- **INSTRUCTIONS TO FOLLOW**: Restate all the data word for word and omit the pictures.

>>

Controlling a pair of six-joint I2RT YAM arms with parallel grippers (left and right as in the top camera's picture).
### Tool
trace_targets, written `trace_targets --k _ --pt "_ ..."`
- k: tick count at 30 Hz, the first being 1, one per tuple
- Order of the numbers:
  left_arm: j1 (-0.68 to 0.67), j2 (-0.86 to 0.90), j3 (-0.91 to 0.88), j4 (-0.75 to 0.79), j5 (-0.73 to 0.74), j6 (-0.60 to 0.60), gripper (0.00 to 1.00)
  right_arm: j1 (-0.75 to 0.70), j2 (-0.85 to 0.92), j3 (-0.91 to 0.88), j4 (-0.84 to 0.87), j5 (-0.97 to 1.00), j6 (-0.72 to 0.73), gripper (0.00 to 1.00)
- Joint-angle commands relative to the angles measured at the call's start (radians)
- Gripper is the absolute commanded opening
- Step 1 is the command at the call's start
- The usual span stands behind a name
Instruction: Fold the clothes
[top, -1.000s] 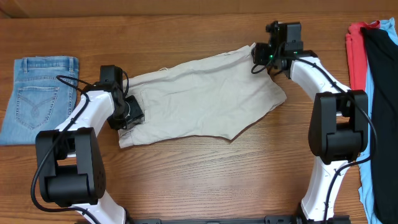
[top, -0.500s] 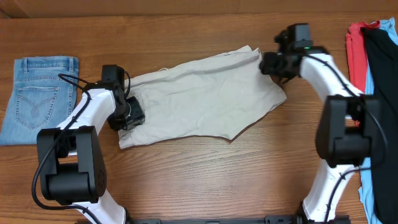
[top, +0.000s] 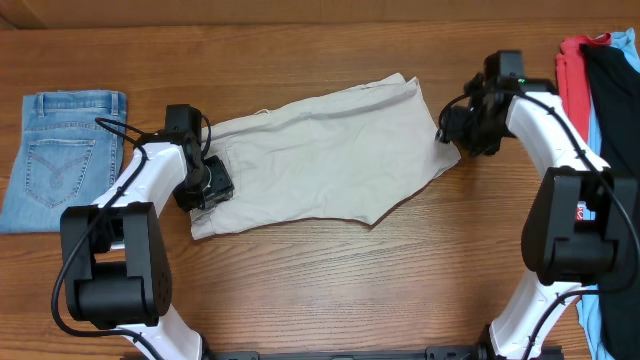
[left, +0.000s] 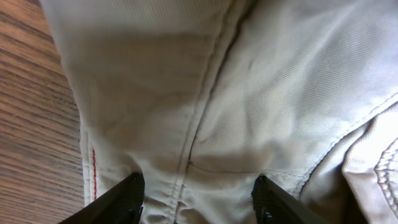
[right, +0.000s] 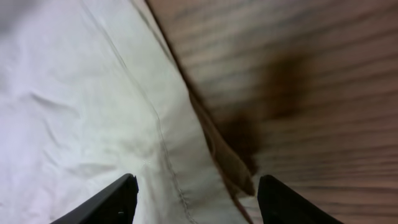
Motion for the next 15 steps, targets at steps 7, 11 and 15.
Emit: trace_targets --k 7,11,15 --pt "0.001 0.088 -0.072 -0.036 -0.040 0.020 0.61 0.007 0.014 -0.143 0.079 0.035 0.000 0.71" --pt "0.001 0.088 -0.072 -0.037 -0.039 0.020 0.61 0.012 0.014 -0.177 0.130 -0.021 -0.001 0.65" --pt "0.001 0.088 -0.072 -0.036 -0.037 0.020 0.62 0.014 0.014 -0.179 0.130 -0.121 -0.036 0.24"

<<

- **TASK RESPONSE**:
Controlling a pair of six-joint I2RT YAM arms with parallel grippers (left and right as in the top camera's picture).
### Tool
trace_targets, written `trace_targets --k _ --pt "_ ..."`
- k: tick count at 30 Hz, the first being 1, one per tuple
- Order of the numbers:
  left_arm: j1 (-0.68 to 0.67), j2 (-0.86 to 0.90), j3 (-0.91 to 0.88), j4 (-0.75 to 0.79), j5 (-0.73 to 0.74), j6 (-0.60 to 0.60), gripper (0.00 to 1.00)
  right_arm: j1 (-0.75 to 0.70), j2 (-0.85 to 0.92), j3 (-0.91 to 0.88), j4 (-0.84 to 0.87), j5 (-0.97 to 1.00), j6 (-0.72 to 0.73), gripper (0.00 to 1.00)
- Joint-angle commands relative to the angles measured at the call's start (radians)
- Gripper is the absolute commanded opening
- Step 1 is the command at the call's start
- The usual span stands behind a name
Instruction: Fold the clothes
[top, -1.000s] 
[top, -0.500s] 
[top, +0.000s] 
[left, +0.000s] 
[right, +0.000s] 
Motion for the next 15 steps, targets at steps 7, 11 and 15.
Emit: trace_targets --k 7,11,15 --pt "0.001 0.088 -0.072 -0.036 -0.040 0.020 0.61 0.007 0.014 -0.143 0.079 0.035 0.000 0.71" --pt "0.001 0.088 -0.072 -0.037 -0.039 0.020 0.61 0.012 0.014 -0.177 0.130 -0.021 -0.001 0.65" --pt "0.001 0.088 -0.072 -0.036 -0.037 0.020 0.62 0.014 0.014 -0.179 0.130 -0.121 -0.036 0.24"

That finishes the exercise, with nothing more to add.